Thursday, November 30, 2017

I'm Reading Again!

One of the best things about 2017 is that I've been prioritizing reading - and it has been amazing to feel a little more like "myself" that way, after several years of not really reading much at all. Ah, I have so missed it! I'm learning that even if I make through one chapter a day - or less, like even just a page or two, as often is the case in this crazy season of motherhood! - it is much better than NOTHING. And it all adds up a lot more quickly than I expect. :)

So I was excited to say "Yes" when Handlebar Publishing asked if I would be interested in reviewing a couple books for them this fall. Here are my thoughts on these titles, both by Frederick Buechner:



The Remarkable Ordinary
"How to Stop, Look, and Listen to Life"

A Crazy, Holy Grace
"The Healing Power of Pain and Memory"

Both books are very similar in style and content, so I'm just reviewing them together.

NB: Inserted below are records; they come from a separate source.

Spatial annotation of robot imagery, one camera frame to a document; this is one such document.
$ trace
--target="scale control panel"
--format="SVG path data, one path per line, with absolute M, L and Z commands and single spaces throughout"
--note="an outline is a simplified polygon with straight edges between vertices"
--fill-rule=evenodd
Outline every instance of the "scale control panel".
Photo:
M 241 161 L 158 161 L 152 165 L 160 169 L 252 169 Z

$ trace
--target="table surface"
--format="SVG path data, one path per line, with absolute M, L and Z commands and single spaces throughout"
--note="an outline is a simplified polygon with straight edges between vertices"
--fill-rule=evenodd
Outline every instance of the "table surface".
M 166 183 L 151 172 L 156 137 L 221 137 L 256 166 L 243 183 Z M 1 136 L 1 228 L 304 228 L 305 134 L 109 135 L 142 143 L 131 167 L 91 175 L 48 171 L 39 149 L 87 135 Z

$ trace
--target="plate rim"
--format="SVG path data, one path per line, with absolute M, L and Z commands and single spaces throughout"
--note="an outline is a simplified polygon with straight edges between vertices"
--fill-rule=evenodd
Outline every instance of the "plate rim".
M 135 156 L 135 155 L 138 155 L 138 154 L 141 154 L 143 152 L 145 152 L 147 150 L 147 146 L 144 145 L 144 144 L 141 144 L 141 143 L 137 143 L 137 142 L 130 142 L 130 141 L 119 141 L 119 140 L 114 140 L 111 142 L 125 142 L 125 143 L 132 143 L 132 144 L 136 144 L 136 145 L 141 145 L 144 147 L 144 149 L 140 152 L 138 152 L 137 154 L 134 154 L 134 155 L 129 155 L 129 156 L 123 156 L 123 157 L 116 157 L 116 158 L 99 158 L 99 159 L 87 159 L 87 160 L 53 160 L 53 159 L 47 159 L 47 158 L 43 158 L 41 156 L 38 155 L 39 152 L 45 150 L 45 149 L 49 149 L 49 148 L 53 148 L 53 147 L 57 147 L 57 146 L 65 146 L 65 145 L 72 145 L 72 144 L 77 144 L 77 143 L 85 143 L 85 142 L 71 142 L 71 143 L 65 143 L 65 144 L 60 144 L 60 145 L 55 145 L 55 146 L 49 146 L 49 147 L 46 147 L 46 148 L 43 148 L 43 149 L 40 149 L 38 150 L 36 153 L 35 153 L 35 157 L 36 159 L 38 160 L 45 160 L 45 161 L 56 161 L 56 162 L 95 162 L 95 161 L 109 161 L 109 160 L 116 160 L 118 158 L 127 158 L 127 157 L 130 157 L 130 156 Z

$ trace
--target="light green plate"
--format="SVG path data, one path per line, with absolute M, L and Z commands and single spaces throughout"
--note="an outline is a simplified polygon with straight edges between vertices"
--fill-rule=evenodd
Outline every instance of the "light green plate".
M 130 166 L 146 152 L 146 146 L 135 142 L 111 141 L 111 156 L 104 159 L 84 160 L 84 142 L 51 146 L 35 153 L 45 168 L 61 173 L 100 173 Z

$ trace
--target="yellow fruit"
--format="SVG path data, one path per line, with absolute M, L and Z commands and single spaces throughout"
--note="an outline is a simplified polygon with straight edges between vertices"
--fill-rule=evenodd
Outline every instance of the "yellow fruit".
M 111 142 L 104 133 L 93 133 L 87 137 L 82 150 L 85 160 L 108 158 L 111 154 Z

On the positive side, Mr. Buechner has a very beautiful and poetic way of writing at times, and there were sections that I wanted to highlight or copy down as quotes. The books are a collection of essays and unpublished lectures, so they remind me of the type of stories you might hear if you sat down with a grandparent and asked them to share about their life. He writes about different experiences and memories, and what he learned from them.

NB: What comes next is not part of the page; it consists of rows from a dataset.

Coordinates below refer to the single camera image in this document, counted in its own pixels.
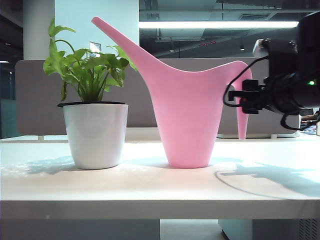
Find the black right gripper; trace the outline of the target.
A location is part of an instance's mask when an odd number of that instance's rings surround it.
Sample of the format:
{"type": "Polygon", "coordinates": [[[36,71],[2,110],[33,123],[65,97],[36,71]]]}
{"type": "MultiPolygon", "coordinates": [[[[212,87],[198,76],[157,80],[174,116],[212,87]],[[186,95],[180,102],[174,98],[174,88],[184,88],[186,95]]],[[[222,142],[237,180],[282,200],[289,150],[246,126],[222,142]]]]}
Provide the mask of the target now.
{"type": "Polygon", "coordinates": [[[259,114],[263,108],[274,113],[297,115],[301,106],[294,96],[300,76],[298,73],[265,77],[262,88],[258,80],[246,79],[242,90],[228,92],[228,98],[241,98],[240,106],[245,114],[259,114]],[[262,91],[262,106],[251,99],[257,99],[262,91]]]}

The essay and lecture format has its downside, though, in that there is a good bit of overlap in the stories - not only between the two books, as might be somewhat expected, but also between chapters of the same book. So it held my attention pretty well for the first few chapters, but then I found myself skimming as the same stories came up again. The writing often came off as disjointed and unfocused - something that would be much benefitted by editing. I found some sections quite confusing, especially the chapters where Mr. Buechner holds imaginary conversations with his deceased Grandmother. And I was disappointed to see some mentions of unorthodox theological viewpoints, including a great deal of ambiguity regarding the gospel and an apparent endorsement of evolution.

For these reasons, I cannot endorse these books - though that is a shame because there really are some beautiful little literary gems tucked throughout the chapters.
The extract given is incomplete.